Task statement:
The expected answer is the set of lines in the data below between the line holding "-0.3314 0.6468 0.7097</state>" and the line holding "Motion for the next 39", inclusive, written out exactly.

Material provided:
***
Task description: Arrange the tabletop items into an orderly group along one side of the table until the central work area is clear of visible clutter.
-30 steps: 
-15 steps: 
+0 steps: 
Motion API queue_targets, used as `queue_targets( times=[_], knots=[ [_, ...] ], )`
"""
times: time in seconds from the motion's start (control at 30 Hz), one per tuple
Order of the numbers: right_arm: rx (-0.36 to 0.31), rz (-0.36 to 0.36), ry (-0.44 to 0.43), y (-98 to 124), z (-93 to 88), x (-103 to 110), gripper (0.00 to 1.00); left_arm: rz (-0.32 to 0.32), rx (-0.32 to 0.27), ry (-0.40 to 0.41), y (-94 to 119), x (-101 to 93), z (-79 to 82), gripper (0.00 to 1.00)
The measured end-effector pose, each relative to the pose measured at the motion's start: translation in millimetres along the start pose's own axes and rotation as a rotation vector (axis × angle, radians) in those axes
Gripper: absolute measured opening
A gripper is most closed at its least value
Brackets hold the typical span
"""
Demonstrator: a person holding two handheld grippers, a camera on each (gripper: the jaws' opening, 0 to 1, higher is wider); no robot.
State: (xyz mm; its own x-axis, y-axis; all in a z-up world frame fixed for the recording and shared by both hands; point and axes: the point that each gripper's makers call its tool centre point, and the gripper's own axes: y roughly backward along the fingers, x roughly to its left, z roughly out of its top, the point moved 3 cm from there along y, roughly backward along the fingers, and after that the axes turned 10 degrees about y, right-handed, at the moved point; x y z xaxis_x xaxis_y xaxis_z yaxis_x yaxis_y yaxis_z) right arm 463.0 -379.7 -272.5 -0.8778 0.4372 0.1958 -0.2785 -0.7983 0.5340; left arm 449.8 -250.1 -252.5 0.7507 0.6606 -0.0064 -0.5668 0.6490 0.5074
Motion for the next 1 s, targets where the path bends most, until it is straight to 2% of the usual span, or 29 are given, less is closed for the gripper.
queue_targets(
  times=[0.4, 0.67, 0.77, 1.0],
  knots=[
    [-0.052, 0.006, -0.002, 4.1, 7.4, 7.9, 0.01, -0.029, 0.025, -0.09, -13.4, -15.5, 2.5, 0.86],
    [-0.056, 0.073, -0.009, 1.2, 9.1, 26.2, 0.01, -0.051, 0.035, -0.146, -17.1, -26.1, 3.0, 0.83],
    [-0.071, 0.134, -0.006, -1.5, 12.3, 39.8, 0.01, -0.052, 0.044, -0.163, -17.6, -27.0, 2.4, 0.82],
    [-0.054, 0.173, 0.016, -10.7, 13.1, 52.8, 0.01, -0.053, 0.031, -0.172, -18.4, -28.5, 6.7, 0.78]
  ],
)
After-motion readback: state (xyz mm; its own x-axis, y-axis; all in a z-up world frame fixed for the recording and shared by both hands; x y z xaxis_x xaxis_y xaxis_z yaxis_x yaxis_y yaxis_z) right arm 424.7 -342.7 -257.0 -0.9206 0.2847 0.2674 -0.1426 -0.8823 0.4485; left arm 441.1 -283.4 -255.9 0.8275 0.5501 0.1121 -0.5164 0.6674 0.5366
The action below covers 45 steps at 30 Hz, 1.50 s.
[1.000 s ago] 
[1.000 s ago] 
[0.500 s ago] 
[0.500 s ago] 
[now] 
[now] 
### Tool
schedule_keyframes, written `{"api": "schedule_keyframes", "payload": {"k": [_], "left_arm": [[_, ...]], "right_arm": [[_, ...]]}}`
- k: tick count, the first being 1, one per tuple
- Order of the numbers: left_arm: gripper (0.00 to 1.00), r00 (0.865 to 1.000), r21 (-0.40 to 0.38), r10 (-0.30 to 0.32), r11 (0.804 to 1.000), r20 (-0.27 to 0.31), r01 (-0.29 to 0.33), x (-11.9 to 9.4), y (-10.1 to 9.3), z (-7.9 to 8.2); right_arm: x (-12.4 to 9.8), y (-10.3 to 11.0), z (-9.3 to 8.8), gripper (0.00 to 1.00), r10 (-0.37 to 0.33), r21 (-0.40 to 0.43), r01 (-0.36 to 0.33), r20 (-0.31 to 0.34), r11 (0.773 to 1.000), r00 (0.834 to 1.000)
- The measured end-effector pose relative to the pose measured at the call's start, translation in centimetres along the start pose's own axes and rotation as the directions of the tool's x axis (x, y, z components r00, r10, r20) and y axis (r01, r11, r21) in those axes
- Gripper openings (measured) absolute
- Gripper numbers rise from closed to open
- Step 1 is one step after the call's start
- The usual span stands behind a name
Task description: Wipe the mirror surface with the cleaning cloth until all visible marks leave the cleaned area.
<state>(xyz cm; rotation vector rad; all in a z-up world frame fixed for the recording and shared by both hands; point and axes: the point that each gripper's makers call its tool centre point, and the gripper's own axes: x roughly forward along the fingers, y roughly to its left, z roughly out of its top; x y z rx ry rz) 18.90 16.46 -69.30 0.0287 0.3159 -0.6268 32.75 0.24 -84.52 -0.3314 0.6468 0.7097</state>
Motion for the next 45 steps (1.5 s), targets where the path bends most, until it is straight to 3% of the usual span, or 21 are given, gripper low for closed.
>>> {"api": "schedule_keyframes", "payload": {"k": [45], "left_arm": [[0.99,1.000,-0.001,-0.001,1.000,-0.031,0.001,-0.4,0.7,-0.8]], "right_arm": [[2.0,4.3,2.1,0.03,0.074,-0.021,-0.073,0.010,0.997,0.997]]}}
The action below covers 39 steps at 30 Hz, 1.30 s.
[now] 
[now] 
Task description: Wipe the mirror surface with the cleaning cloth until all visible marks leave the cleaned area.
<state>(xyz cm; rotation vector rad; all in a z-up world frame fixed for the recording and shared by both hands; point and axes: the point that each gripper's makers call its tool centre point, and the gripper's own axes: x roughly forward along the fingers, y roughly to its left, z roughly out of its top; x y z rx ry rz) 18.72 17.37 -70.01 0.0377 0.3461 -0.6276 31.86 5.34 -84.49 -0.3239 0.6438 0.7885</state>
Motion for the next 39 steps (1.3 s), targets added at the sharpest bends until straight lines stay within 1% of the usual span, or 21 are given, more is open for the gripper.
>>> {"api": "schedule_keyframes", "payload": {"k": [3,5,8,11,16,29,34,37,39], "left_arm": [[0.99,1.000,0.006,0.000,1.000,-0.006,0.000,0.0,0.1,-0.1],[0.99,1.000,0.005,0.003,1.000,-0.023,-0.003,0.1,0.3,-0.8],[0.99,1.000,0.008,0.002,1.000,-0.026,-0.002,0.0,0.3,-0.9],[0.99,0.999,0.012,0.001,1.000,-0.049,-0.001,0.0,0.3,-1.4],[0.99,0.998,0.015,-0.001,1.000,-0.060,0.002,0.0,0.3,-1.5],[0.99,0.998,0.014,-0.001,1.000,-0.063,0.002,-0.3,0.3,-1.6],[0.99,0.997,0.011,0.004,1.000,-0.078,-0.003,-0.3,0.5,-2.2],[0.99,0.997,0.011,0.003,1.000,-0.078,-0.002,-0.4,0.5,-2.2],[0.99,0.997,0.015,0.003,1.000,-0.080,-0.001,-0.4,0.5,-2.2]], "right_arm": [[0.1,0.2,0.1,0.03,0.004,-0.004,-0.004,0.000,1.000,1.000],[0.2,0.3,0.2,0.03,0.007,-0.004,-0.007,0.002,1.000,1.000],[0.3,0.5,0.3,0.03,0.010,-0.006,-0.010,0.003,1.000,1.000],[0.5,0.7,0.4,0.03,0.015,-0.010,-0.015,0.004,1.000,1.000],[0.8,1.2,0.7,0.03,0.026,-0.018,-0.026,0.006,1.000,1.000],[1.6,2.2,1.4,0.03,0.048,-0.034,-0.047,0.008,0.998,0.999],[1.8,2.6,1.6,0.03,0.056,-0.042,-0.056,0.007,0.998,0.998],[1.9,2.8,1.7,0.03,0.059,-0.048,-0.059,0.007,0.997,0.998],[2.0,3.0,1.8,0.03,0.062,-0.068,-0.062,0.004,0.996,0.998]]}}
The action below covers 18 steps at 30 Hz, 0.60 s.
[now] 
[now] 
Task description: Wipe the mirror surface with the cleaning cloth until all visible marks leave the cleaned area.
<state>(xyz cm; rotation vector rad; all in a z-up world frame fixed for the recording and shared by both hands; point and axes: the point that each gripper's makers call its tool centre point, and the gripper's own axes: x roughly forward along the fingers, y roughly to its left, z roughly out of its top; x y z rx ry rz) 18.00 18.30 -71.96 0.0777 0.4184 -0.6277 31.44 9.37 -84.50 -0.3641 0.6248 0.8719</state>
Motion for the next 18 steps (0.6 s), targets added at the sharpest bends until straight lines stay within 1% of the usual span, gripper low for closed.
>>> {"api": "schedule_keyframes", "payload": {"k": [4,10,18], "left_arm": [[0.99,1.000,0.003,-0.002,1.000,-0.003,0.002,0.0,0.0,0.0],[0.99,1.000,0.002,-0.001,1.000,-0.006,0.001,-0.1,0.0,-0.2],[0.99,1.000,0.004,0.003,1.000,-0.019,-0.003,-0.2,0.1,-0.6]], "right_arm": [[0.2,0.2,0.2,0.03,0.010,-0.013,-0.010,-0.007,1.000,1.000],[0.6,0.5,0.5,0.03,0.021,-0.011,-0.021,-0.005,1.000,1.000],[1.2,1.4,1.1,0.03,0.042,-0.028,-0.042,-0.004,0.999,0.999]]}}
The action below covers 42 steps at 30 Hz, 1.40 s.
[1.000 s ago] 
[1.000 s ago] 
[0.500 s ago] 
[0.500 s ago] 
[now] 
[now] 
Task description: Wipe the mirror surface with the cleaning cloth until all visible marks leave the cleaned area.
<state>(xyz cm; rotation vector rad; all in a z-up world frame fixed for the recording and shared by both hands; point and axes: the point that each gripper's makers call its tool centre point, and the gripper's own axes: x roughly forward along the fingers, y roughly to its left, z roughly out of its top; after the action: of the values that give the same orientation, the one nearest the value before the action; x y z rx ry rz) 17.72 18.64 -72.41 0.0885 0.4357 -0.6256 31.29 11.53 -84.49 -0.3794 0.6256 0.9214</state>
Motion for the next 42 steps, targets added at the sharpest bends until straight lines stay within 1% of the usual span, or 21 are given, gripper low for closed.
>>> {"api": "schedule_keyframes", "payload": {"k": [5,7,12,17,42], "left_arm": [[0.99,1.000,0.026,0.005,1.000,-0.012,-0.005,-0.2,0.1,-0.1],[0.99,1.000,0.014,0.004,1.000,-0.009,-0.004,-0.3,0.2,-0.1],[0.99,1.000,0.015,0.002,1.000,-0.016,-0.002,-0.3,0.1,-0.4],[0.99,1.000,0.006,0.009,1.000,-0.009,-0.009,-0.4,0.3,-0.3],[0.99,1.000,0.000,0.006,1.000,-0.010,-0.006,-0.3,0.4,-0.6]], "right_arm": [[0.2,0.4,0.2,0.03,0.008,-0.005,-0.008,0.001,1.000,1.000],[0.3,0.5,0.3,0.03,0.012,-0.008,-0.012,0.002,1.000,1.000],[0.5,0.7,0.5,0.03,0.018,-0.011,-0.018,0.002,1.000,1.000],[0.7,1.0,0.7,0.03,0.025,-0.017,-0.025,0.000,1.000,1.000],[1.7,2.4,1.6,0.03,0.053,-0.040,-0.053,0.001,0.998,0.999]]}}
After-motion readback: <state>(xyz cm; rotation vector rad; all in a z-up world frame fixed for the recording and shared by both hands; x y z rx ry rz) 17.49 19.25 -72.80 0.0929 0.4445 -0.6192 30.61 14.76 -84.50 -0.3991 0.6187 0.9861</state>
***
Response box:
<state>(xyz cm; rotation vector rad; all in a z-up world frame fixed for the recording and shared by both hands; point and axes: the point that each gripper's makers call its tool centre point, and the gripper's own axes: x roughly forward along the fingers, y roughly to its left, z roughly out of its top; x y z rx ry rz) 18.90 16.46 -69.30 0.0287 0.3159 -0.6268 32.75 0.24 -84.52 -0.3314 0.6468 0.7097</state>
Motion for the next 45 steps (1.5 s), targets where the path bends most, until it is straight to 3% of the usual span, or 21 are given, gripper low for closed.
>>> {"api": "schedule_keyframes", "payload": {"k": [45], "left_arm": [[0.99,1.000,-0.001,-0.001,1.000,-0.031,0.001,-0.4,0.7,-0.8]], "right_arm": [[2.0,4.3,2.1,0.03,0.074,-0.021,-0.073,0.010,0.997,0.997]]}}
The action below covers 39 steps at 30 Hz, 1.30 s.
[now] 
[now] 
Task description: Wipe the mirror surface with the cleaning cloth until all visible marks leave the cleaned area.
<state>(xyz cm; rotation vector rad; all in a z-up world frame fixed for the recording and shared by both hands; point and axes: the point that each gripper's makers call its tool centre point, and the gripper's own axes: x roughly forward along the fingers, y roughly to its left, z roughly out of its top; x y z rx ry rz) 18.72 17.37 -70.01 0.0377 0.3461 -0.6276 31.86 5.34 -84.49 -0.3239 0.6438 0.7885</state>
Motion for the next 39 steps (1.3 s), targets added at the sharpest bends until straight lines stay within 1% of the usual span, or 21 are given, more is open for the gripper.

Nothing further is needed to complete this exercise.